While the lottery faces constant scrutiny on providing winners on food stamps funds while they still collect government money, the U.S. Senate is looking to remedy this financial error.
During the 2013 LEgislative Session, many long debated topics have come up for consideration for both state and the National Legislation. Among the topics presented is the ever-scutinized lottery systems. Many people believe it is unfair for winners of the lottery to continue to receive government welfare and food stamps after they have won prizes that exceed values of $1 million or more.
In May 2012, it was reported that a woman in Michigan who had won $1 million from the lottery was still receiving food stamps. After this story, many people began to question the lottery systems and discover that more people were receiving government food stamps and welfare while receiving lottery winnings. Michigan alone received the most scrutiny for lottery winners receiving funds from the government. The Michigan government has since worked to remedy their errors, and the U.S. Senate is looking to do the same for all lotteries.
The United States distributes food stamps per states through the Supplemental Nutrition Assistance Program (SNAP). This program helps no to low-income families receive funds necessary to feed themselves and their loved ones. It is necessary for some families to receive the nutrition necessary to live. While most people use SNAP to feed themselves, there are always the people who will take advantage of the government’s good intentions.
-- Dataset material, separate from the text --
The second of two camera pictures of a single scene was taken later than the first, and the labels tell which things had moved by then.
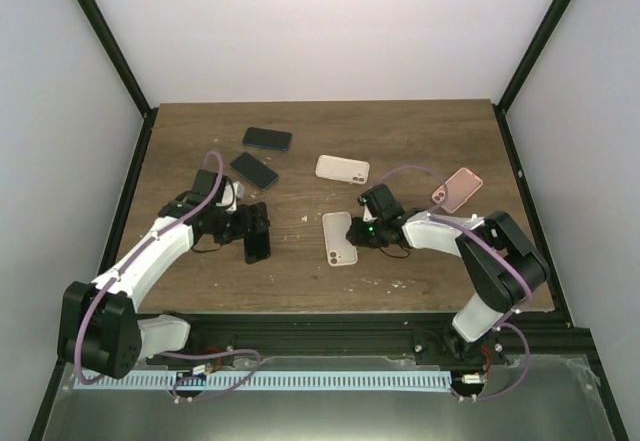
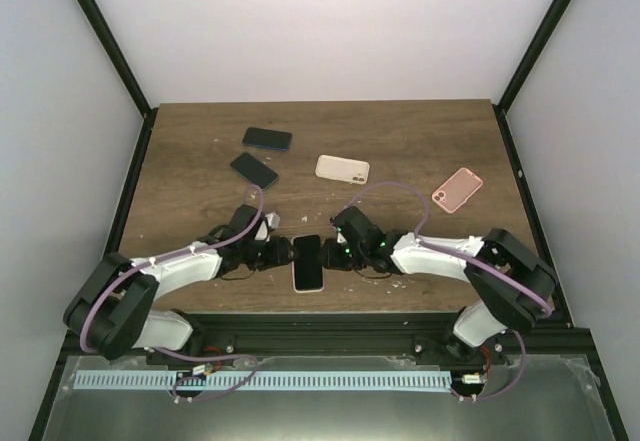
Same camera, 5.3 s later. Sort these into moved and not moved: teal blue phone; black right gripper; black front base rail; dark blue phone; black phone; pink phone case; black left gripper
Moved: black phone; black left gripper; black right gripper
Not moved: pink phone case; teal blue phone; black front base rail; dark blue phone
The U.S. Senate is discussing a proposed law that would no longer allow lottery winners to receive government benefits such as SNAP and welfare. Many members of the Senate believe fraud in the SNAP system is unfair to those who truly need it, and lottery winners no longer qualify as those in need of financial assistance. the Senate wants to more closely monitor SNAP in order to eliminate as much fraud as possible, which is an idea welcomed by many state officials.
Currently, lottery winners fo $20,000 or more are reported to the Department of Revenue and State Auditor, according to CPA Practice Advisor. Winners of this amount or more are receiving enough money to no longer be consider no/low-income. Lottery winners of high prizes are not reported to the departments that handle welfare, and have therefore been able to go under the radar if they receive both lottery winnings and SNAP benefits.
The current bill in front of the Senate has been called the Farm Bill, and will change how SNAP as well as other aspects of the Department of Agriculture benefit the country. IF it passes, it will help regulate lottery winners and others who try to commit fraud against the government. The Farm Bill will help ensure that government assistance is only given to those who are in need of it, and not the instant winners of lottery prizes.
The U.S. Senate has approved the Farm Bill 66-27, and will begin to help regulate how lottery winners are awarded to ensure that no one is able to to take advantage of the system.